**YOUR TASK:** Pictures excluded, reproduce exactly the lines below from the one with "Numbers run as" through the one with "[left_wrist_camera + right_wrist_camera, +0", both included.

**MATERIAL SUPPLIED:**
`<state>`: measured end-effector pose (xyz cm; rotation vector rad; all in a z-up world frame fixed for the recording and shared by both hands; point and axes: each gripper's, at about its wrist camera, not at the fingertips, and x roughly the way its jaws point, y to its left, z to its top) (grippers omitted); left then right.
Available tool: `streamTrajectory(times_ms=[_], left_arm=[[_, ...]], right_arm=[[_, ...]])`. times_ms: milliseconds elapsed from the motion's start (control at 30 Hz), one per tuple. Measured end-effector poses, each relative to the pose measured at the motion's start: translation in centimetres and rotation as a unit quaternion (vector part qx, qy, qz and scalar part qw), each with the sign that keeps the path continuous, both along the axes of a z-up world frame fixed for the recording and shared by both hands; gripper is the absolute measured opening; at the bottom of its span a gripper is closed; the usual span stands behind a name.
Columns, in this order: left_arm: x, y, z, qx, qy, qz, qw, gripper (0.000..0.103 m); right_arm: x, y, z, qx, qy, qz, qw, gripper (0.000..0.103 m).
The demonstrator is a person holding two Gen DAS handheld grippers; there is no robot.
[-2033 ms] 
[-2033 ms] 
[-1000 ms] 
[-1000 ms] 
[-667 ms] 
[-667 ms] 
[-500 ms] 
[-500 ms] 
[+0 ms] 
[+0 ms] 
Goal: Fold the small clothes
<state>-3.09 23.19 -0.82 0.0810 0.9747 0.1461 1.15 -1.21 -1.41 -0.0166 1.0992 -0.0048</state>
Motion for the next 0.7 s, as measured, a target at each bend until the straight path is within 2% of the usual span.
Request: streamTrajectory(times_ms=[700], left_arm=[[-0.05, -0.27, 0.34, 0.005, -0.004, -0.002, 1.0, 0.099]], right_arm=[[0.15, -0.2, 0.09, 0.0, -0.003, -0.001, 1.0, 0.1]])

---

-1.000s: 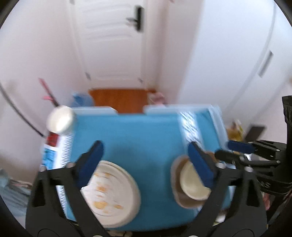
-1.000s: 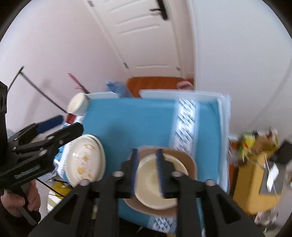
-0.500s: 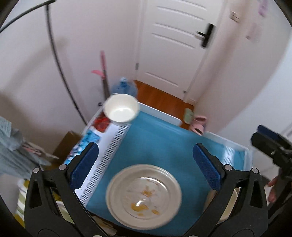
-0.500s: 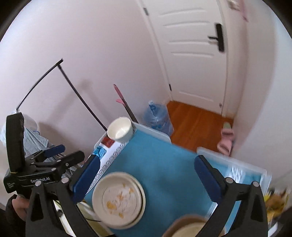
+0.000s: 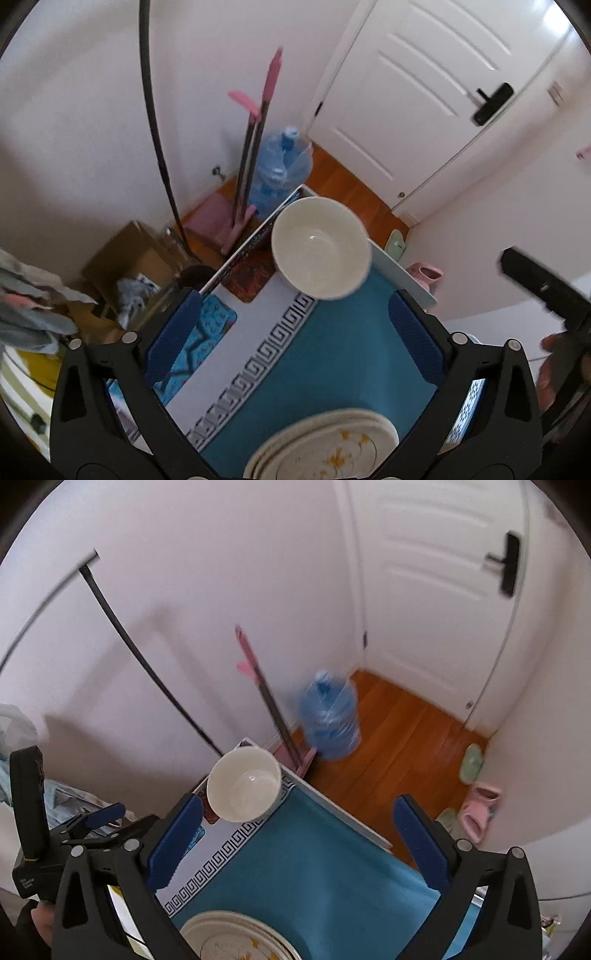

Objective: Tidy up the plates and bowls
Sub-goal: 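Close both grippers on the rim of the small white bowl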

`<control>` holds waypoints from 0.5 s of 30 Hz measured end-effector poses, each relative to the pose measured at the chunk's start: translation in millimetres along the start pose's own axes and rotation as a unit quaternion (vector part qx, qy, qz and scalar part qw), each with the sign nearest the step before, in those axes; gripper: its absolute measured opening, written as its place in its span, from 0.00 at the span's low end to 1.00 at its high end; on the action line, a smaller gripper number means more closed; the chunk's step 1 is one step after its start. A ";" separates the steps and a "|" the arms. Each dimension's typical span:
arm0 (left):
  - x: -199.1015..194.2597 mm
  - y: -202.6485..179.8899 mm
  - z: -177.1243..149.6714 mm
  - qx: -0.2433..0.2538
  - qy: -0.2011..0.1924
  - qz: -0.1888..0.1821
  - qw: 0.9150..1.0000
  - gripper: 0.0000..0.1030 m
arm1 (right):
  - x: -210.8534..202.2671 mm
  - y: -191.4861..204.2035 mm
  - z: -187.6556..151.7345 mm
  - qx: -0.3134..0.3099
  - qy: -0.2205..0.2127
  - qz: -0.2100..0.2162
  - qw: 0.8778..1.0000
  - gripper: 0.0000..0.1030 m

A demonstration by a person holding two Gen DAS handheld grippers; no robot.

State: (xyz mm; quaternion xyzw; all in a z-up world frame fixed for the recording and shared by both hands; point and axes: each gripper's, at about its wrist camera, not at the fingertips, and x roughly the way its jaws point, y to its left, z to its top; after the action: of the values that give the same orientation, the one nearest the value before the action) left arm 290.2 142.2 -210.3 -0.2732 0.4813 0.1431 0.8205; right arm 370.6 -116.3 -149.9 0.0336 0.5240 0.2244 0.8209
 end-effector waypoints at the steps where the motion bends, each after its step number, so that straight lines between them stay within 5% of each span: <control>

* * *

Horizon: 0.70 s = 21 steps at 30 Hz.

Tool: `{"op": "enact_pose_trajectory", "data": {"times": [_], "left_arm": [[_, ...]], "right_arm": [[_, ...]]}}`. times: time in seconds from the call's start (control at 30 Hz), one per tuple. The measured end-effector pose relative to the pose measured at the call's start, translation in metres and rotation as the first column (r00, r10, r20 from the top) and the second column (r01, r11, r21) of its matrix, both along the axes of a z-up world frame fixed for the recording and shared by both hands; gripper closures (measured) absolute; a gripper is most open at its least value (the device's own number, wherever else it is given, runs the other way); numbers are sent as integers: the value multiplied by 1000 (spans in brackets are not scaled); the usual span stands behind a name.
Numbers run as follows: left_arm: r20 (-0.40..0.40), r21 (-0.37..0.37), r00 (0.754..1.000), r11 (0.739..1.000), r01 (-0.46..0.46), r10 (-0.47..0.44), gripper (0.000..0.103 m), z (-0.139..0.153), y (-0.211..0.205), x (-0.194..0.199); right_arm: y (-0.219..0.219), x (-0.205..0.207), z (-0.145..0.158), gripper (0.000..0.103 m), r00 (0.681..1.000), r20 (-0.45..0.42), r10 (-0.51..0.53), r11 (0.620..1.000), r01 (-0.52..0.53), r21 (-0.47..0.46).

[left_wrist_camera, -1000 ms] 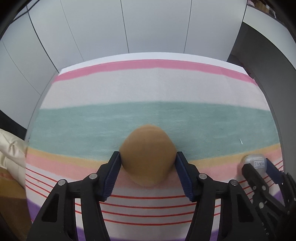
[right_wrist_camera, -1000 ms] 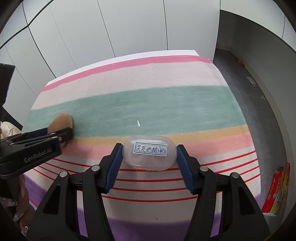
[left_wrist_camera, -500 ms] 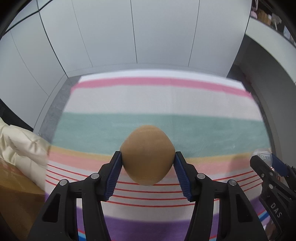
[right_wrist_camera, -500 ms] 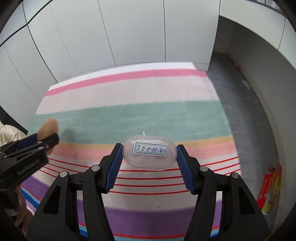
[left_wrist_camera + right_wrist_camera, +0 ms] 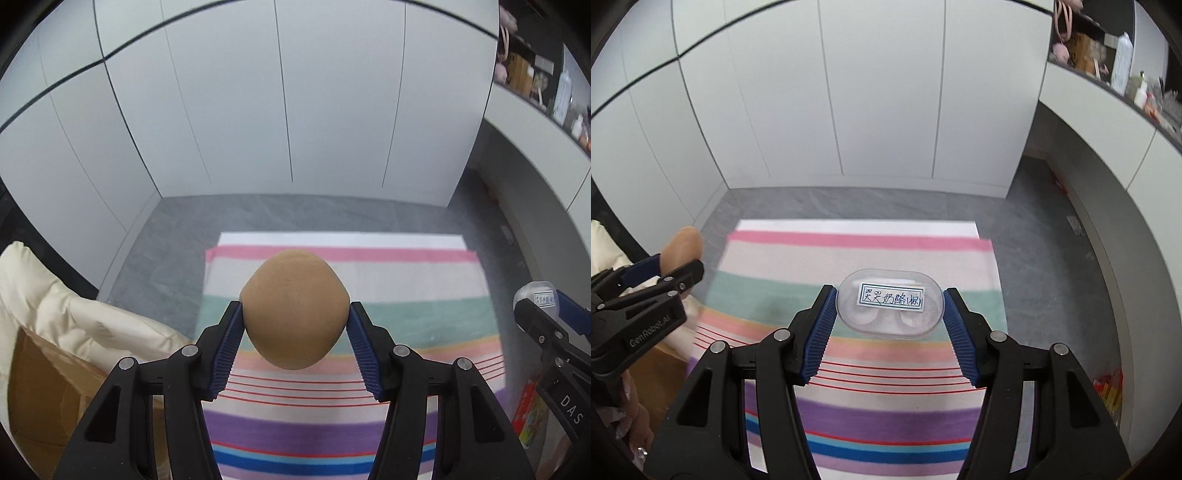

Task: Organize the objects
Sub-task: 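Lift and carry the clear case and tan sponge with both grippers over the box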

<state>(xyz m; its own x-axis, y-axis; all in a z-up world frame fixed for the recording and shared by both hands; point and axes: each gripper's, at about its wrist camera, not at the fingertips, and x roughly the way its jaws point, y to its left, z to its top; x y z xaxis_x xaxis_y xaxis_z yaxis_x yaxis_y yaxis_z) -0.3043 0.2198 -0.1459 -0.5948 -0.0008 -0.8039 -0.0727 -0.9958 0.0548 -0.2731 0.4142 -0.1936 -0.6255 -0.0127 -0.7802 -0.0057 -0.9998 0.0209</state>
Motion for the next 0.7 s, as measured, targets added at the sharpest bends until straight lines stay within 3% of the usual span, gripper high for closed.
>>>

**RESPONSE BOX:**
Numbers run as follows: left_arm: r20 (-0.40..0.40), r21 (-0.37..0.37), r00 (0.754..1.000), r11 (0.739..1.000), r01 (-0.46..0.46), r10 (-0.47..0.44), gripper (0.000..0.103 m), z (-0.139..0.153), y (-0.211..0.205), x (-0.194..0.199); right_arm: y (-0.219..0.219), x (-0.205..0.207), z (-0.145..0.158), gripper (0.000..0.103 m), r00 (0.681..1.000), r20 (-0.45..0.42), r10 (-0.51..0.53), r11 (0.620..1.000), r01 (-0.52..0.53), r21 (-0.47..0.46).

[left_wrist_camera, -1000 ms] 
[right_wrist_camera, -1000 ms] 
[left_wrist_camera, -500 ms] 
[right_wrist_camera, -500 ms] 
[left_wrist_camera + right_wrist_camera, +0 ms] 

This completes the answer.